## What you are asked to do
What lines of the data below hold "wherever"? Show them.
• • • • • • •
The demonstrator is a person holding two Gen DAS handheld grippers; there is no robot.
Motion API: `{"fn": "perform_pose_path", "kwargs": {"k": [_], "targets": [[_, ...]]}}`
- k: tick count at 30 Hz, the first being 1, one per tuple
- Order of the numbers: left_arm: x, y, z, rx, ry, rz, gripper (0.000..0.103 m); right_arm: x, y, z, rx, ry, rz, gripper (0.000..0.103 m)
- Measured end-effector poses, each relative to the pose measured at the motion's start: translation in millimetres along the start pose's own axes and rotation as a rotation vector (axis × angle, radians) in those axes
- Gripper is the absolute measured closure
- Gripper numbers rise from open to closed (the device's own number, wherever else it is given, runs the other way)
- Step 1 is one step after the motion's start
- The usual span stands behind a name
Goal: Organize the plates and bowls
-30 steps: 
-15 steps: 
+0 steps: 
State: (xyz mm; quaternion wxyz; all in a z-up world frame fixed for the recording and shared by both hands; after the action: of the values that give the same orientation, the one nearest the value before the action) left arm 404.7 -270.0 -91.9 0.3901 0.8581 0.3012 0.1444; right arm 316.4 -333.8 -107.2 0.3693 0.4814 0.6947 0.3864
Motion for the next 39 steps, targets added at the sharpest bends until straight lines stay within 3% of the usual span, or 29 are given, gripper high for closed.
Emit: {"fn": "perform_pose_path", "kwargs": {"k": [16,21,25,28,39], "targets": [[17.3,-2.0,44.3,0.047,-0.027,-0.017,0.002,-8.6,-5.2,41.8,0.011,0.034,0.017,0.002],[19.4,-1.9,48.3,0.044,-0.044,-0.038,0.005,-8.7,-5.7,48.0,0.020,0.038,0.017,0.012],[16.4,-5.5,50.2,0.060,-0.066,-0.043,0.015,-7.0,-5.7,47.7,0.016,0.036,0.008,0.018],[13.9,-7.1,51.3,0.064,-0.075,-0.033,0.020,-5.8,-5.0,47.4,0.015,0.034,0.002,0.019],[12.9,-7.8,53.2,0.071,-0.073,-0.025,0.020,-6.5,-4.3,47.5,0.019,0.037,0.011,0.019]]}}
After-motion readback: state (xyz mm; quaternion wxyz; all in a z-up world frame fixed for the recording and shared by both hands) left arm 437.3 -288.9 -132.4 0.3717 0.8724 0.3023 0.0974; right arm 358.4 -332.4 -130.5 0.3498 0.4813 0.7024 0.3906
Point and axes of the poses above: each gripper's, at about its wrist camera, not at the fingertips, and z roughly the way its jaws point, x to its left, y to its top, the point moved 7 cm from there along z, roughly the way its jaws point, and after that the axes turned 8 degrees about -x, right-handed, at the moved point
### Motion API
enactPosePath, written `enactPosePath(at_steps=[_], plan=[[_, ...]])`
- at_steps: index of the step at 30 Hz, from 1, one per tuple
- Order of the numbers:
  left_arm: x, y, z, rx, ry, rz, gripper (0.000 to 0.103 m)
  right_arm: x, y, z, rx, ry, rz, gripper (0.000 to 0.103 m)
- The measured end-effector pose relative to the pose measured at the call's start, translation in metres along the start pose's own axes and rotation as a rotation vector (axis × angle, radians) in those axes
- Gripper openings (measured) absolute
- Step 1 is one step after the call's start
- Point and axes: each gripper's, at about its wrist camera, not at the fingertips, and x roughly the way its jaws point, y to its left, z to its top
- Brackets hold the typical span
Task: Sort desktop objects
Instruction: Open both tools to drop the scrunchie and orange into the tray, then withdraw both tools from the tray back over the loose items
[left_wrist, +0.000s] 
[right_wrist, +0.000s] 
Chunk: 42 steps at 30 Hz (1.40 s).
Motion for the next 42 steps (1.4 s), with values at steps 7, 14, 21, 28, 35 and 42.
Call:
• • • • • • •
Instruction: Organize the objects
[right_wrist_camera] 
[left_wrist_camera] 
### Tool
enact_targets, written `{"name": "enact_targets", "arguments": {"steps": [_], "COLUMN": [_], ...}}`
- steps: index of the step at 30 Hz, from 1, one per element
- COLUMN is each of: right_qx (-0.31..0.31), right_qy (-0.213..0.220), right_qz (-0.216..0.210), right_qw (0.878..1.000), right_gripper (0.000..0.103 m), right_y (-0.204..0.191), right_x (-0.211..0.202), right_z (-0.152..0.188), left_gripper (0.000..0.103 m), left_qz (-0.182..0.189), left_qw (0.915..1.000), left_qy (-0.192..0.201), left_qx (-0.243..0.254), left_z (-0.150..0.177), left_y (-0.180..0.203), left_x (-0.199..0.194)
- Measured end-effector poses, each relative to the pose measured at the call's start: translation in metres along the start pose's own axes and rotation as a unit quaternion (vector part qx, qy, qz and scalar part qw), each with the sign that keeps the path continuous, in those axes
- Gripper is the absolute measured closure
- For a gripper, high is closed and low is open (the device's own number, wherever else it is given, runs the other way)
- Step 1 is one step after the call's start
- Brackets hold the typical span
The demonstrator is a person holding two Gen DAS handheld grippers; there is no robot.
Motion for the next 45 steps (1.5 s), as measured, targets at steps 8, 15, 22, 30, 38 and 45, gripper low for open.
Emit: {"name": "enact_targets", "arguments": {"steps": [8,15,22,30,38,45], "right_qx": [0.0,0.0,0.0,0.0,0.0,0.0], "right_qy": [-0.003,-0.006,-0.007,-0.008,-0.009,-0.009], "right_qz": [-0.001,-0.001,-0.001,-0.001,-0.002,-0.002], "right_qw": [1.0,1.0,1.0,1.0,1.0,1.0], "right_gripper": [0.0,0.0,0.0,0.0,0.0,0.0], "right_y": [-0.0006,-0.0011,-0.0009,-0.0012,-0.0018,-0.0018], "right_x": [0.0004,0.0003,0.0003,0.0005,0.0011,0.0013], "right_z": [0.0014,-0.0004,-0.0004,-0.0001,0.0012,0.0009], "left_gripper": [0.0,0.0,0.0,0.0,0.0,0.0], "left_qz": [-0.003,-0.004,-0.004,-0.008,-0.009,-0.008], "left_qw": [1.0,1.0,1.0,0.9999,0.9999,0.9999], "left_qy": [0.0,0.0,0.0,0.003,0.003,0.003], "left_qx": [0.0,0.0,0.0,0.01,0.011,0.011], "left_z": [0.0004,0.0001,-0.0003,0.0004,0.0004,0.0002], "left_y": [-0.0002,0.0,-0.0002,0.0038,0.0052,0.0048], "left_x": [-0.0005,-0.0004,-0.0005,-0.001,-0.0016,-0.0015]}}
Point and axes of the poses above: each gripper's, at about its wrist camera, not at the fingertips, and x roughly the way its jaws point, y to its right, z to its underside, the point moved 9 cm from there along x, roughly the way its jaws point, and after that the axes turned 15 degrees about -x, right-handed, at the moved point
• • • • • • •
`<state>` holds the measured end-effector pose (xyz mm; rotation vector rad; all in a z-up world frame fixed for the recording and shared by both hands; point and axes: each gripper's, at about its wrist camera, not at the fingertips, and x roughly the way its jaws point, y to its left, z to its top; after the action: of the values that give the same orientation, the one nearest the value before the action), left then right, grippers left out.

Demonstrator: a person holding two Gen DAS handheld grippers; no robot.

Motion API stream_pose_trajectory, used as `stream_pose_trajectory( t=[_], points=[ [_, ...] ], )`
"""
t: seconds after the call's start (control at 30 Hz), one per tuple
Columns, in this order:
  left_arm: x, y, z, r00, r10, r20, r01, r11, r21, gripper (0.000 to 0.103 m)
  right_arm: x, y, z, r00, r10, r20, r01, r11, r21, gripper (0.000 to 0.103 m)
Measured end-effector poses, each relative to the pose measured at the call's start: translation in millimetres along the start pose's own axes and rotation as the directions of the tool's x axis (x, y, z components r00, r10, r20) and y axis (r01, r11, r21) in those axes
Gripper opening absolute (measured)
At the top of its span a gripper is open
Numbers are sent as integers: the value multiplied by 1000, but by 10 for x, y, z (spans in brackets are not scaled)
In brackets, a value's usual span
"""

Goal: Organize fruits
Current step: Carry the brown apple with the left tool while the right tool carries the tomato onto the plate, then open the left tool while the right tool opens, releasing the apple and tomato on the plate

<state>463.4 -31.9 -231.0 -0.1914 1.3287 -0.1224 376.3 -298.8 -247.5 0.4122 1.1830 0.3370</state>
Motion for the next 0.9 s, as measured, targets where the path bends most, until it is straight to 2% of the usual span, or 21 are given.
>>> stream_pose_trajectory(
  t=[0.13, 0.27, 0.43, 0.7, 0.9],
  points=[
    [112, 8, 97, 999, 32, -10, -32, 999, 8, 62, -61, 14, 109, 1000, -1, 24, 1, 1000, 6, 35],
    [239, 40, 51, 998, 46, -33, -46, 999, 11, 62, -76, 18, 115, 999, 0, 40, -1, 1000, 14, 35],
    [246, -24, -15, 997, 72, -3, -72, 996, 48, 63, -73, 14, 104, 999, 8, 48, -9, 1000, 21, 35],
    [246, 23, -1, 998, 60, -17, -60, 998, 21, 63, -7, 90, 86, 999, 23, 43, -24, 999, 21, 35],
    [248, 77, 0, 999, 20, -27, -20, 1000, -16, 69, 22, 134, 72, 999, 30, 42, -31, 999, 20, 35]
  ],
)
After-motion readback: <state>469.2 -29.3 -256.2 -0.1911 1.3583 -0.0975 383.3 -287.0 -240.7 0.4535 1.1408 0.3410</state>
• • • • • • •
## Solution for this task
- Gripper numbers rise from open to closed (the device's own number, wherever else it is given, runs the other way)
- For a gripper, high is closed and low is open (the device's own number, wherever else it is given, runs the other way)

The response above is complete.